-- Activity --
Print all entries below exactly, without images.

-- Excerpted data --
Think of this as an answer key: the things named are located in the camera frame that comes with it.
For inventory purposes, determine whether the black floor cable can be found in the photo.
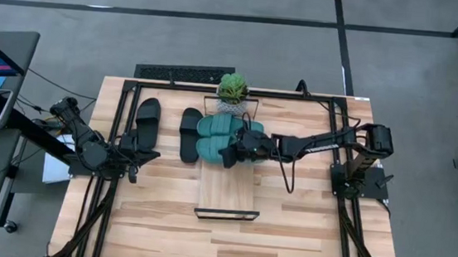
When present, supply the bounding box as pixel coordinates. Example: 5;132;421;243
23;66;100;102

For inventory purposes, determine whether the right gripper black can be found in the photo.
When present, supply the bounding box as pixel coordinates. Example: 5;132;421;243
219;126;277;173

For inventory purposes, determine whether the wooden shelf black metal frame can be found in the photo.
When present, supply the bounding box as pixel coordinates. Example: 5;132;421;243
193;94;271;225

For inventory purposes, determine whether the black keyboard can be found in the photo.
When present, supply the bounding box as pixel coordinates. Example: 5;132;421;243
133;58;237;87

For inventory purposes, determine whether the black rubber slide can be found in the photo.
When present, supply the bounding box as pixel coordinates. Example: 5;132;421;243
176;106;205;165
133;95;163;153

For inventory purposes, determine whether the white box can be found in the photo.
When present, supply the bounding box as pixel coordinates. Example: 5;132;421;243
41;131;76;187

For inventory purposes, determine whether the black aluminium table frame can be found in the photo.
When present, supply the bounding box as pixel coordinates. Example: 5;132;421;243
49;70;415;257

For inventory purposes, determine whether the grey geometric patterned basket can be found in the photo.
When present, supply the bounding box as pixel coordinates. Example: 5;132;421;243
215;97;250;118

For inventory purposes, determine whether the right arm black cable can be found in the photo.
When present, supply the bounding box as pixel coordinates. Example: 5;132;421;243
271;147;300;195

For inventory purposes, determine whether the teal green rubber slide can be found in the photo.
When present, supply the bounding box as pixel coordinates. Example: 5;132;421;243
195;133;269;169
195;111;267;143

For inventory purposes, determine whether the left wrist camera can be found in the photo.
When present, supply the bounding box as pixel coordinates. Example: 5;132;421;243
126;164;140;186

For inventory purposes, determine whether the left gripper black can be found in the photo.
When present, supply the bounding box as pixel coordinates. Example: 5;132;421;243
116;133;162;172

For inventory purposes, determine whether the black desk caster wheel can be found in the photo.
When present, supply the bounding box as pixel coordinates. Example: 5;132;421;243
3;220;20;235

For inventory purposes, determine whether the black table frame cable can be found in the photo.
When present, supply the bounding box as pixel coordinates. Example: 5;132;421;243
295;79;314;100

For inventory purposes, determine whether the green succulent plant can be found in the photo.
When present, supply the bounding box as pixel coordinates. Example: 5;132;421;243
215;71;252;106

-- Reply --
Think of this as an answer key: the things named are located in the camera frame that comes with it.
For inventory purposes, determine whether the black floor cable can be found in the photo.
When present, supply the bounding box as pixel coordinates. Example: 5;132;421;243
23;66;100;102

For inventory purposes, determine whether the right gripper black can be found in the photo.
When present, supply the bounding box as pixel coordinates. Example: 5;132;421;243
219;126;277;173

For inventory purposes, determine whether the wooden shelf black metal frame can be found in the photo.
When present, supply the bounding box as pixel coordinates. Example: 5;132;421;243
193;94;271;225

For inventory purposes, determine whether the black keyboard can be found in the photo.
When present, supply the bounding box as pixel coordinates. Example: 5;132;421;243
133;58;237;87

For inventory purposes, determine whether the black rubber slide can be found in the photo.
When present, supply the bounding box as pixel coordinates. Example: 5;132;421;243
176;106;205;165
133;95;163;153

For inventory purposes, determine whether the white box can be found in the photo.
When present, supply the bounding box as pixel coordinates. Example: 5;132;421;243
41;131;76;187

For inventory purposes, determine whether the black aluminium table frame can be found in the photo.
When present, supply the bounding box as pixel coordinates. Example: 5;132;421;243
49;70;415;257

For inventory purposes, determine whether the grey geometric patterned basket can be found in the photo.
When present, supply the bounding box as pixel coordinates. Example: 5;132;421;243
215;97;250;118

For inventory purposes, determine whether the right arm black cable can be found in the photo.
When present, supply the bounding box as pixel coordinates. Example: 5;132;421;243
271;147;300;195

For inventory purposes, determine whether the teal green rubber slide can be found in the photo.
When present, supply the bounding box as pixel coordinates. Example: 5;132;421;243
195;133;269;169
195;111;267;143

For inventory purposes, determine whether the left wrist camera can be found in the photo.
When present, supply the bounding box as pixel coordinates. Example: 5;132;421;243
126;164;140;186

For inventory purposes, determine whether the left gripper black can be found in the photo.
When present, supply the bounding box as pixel coordinates. Example: 5;132;421;243
116;133;162;172

For inventory purposes, determine whether the black desk caster wheel can be found in the photo.
When present, supply the bounding box as pixel coordinates. Example: 5;132;421;243
3;220;20;235

For inventory purposes, determine whether the black table frame cable can be found in the photo.
When present, supply the bounding box as pixel coordinates. Example: 5;132;421;243
295;79;314;100

For inventory purposes, determine whether the green succulent plant can be found in the photo.
When present, supply the bounding box as pixel coordinates. Example: 5;132;421;243
215;71;252;106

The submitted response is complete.